Теперь кратко о географии нашего поиска. Что общего между героем раннего ирландского эпоса Кухулином и великим богословом XIII в. Фомой Аквинским? Между самозваным конунгом Норвегии Сверриром, командующим ватагой лесных бандитов, и его современником, императором Священной Римской империи Фридрихом I Барбароссой, приводящим в трепет пап и королей? Из предшествующего изложения уже становится ясно, что едва ли не основным критерием причастности к средневековому типу мышления я склонен считать принадлежность к христианской религии. Значит, нужно представить себе на карте границы распространения христианства. Однако точно так же, как многоукладным, не только феодальным был хозяйственный строй западноевропейского общества, таким же «многоукладным» можно назвать средневековое (и вслед за ним, конечно, современное) христианство. Дело не только в многочисленных ересях и расколе изначально неразделенной Церкви на православную и католическую (для средневековых христиан: на «греческую» и «латинскую»). Этот раскол подготавливался долго, на протяжении нескольких веков и в основном – но не полностью, не бесповоротно – завершился обменом анафемами между Римом и Константинополем в 1054 г. Дело в самом религиозном фоне, в понимании и чувствовании веры, в образе религиозного поведения. Перед нами встает во всей своей сложности византийский вопрос.
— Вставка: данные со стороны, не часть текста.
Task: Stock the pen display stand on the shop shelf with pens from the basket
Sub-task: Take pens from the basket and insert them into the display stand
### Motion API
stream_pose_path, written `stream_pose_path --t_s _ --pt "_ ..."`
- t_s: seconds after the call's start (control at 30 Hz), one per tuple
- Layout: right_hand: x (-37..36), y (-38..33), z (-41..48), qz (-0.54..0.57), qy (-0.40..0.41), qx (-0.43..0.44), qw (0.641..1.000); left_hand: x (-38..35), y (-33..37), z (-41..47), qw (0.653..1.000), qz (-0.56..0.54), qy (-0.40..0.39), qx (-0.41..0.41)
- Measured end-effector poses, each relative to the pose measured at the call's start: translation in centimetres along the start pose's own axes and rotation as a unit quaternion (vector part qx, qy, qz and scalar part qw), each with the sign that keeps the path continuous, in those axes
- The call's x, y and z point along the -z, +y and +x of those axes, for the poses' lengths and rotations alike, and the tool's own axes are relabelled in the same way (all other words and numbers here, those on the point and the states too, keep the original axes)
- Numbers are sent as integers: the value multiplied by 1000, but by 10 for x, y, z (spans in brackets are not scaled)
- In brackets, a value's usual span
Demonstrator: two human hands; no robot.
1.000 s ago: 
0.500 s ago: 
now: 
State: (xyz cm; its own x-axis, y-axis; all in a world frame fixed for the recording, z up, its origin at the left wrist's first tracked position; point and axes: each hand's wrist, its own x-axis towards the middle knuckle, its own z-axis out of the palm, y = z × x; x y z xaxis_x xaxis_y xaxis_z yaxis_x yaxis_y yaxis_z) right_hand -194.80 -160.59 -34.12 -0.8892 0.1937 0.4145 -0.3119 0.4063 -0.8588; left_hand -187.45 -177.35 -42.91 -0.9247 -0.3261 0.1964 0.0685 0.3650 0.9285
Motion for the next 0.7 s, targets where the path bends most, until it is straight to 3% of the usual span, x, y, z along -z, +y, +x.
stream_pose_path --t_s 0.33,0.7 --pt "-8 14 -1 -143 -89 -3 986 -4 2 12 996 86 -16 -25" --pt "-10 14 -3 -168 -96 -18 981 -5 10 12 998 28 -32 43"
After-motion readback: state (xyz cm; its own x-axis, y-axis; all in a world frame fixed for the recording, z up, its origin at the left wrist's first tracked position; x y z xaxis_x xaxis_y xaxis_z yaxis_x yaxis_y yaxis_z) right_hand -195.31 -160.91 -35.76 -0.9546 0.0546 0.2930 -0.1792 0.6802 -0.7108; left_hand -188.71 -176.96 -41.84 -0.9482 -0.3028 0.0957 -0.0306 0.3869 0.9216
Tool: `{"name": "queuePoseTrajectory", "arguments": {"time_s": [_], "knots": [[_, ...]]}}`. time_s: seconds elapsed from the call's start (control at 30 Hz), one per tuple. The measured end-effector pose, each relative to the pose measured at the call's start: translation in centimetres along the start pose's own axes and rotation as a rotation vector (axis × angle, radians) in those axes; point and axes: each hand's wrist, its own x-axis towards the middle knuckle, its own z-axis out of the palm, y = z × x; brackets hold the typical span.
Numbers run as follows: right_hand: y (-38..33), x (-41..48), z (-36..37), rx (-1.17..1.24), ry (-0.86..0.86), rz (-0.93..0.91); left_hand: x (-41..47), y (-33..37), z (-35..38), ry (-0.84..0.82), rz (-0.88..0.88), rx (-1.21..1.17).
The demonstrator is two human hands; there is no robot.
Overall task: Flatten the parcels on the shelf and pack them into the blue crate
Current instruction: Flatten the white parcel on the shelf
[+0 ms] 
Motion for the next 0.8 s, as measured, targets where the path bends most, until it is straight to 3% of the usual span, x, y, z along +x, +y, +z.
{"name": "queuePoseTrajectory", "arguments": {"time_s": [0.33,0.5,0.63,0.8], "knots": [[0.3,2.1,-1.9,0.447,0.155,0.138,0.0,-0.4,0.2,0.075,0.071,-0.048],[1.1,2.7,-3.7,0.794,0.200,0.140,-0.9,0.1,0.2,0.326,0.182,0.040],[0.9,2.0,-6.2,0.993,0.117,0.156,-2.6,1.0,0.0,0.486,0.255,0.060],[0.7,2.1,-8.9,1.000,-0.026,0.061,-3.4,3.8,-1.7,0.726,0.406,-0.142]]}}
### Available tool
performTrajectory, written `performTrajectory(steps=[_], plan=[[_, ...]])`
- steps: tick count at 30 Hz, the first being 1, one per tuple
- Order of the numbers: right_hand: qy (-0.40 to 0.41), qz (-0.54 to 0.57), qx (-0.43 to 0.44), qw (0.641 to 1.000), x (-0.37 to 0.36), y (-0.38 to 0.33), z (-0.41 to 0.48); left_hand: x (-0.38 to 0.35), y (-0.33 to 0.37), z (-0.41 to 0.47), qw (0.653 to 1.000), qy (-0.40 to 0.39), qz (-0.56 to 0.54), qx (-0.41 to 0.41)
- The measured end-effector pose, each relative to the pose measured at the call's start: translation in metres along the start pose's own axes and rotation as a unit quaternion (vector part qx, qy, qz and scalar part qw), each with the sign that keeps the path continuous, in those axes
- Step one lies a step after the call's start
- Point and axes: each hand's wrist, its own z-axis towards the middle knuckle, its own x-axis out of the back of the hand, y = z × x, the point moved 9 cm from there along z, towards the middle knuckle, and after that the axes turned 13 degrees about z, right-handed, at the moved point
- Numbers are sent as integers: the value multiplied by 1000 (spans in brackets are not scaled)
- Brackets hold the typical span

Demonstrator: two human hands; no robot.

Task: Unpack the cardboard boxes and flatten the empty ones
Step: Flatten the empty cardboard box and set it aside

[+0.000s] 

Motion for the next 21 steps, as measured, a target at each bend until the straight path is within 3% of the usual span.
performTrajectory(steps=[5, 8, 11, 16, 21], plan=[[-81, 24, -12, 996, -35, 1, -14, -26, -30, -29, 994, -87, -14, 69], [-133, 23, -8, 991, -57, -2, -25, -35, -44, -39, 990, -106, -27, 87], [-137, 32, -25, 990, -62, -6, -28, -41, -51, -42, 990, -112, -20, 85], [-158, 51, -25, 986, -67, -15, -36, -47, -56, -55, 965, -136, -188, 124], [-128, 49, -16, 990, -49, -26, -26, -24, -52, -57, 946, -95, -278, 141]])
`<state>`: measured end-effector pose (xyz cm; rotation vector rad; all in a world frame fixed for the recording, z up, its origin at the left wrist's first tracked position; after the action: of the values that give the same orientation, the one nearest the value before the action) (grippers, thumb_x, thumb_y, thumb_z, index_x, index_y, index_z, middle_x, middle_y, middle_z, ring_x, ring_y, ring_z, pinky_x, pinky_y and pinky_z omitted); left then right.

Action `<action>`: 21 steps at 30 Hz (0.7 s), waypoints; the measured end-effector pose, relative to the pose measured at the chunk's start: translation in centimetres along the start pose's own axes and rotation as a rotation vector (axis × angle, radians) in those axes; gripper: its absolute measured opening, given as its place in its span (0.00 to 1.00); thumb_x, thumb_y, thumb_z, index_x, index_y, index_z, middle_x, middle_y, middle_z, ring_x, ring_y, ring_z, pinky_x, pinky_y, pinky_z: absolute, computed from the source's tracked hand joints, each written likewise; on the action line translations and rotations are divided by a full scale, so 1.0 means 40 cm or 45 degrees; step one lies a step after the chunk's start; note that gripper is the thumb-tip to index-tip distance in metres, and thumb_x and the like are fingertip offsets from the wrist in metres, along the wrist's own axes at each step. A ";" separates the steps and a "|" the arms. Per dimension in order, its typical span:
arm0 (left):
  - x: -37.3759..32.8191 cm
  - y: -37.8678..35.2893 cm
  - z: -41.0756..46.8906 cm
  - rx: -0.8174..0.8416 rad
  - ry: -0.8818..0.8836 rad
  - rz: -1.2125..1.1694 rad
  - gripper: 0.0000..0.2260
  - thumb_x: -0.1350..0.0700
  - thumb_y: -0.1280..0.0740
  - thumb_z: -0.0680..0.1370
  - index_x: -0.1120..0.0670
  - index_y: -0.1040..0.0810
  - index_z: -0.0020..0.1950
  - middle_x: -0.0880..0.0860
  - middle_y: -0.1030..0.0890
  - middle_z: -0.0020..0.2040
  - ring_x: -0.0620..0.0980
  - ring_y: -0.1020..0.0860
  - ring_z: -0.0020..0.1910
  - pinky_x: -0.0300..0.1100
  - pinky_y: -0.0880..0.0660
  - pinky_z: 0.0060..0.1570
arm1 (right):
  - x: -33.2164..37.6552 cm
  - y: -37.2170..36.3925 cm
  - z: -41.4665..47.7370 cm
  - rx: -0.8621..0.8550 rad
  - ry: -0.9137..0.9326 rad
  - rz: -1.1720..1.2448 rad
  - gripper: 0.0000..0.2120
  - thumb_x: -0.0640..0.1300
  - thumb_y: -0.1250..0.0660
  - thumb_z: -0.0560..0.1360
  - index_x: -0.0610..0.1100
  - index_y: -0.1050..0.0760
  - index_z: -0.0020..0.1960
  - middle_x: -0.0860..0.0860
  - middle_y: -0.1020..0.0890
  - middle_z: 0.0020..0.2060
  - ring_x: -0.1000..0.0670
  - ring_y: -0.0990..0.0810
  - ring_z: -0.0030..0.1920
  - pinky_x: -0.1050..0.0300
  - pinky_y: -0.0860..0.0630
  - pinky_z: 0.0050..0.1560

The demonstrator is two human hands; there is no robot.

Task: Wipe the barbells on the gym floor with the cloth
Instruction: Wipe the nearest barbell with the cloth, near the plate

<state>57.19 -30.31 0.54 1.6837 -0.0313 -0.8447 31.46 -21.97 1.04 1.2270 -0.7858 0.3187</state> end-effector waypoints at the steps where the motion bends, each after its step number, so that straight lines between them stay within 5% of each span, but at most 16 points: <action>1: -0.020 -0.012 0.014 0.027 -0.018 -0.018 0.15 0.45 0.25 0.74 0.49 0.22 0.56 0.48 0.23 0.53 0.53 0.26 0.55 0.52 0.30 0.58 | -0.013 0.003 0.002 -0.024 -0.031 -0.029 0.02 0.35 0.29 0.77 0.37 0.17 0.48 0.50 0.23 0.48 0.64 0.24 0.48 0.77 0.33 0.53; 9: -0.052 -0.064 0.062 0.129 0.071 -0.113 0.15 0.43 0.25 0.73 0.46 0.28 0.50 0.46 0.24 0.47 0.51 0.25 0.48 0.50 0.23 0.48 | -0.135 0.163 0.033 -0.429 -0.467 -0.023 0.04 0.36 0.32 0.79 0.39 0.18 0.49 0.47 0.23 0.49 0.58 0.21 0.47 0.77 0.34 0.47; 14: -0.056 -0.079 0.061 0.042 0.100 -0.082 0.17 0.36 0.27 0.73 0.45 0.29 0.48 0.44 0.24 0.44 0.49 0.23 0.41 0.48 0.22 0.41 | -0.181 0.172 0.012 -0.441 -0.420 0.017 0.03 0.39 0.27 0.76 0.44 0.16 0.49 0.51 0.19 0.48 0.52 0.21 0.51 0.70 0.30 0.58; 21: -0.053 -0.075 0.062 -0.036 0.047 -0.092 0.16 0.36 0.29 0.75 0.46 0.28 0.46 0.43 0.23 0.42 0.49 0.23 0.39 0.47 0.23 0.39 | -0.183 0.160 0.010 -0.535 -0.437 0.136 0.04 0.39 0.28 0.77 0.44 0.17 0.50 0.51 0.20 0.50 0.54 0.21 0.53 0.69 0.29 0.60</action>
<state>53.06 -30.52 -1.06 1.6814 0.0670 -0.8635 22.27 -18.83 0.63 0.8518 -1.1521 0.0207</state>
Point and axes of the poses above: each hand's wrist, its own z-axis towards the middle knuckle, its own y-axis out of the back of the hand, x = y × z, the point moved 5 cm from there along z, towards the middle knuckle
Как ни странно, западноевропейское Средневековье создало множество памятников мысли и искусства, которые гораздо ближе по духу не к Византии, а к иудейской и мусульманской традициям. Это не удивительно, поскольку в последние века рассматриваемой эпохи контакты Запада с «неверными», представителями двух великих монотеистических религий, были зачастую куда плодотворнее, чем с «раскольниками» греками, ненавидимыми за надменность и хитрость, и всем многонациональным миром, входившим в «византийское содружество» (Оболенский), в том числе с Русью. Разграбление Константинополя крестоносцами во время IV крестового похода в 1204 г. – характерный пример этого глубинного взаимонепонимания и взаимонеприятия. Латинское Средневековье по большому счету географически совпадает с современным Евросоюзом, во всяком случае, с его ядром, к которому постепенно, и не на равных, относительно недавно присоединилась Восточная Европа, некогда либо пребывавшая на окраине католического мира, либо принявшая греческое христианство. Не случайно «Третий Рим» вместе с Римом вторым пока за бортом, а средний житель западноевропейской страны, даже образованный, например журналист, не мудрствуя над картой, рассуждает о «Европе» и «России», «европейцах» и «русских», «Западе» и «Востоке».
Любой абсурд объясним, если заглянуть глубоко назад. Связи между такими, тоже довольно условными, «Западом» и «Востоком» на протяжении интересующего нас тысячелетия было бы смешно отрицать, и мы их увидим. Но все же речь идет о разных культурах, и это – надеюсь, больше, чем моя недостаточная компетентность – хотя бы отчасти оправдывает лишь спорадическое появление Византии в моем рассказе. К тому же мы располагаем пусть в чем-то устаревшим, но добротным общим обзором византийской культуры (217).
Итак, нас интересует мир «латинского», или католического, христианства, формально подчиняющегося авторитету римского папы. Но язычество, или, правильнее, не-христианство, никогда не умирало внутри христианского средневекового мировоззрения. Оно проявлялось даже у самых ортодоксальных мыслителей, хотя бы для того, чтобы подвергнуться уничтожающей критике, насмешке, экзорцизму, анафеме. О язычестве говорили, проповедовали, писали, потому что оно было одной из тех констант, которая определяла сознание средневековых людей, хотели они того или нет. Христианство должно было – и во многом преуспело в этом – вобрать в себя языческие элементы, тем самым узаконив их. Мы не раз увидим, как это происходило.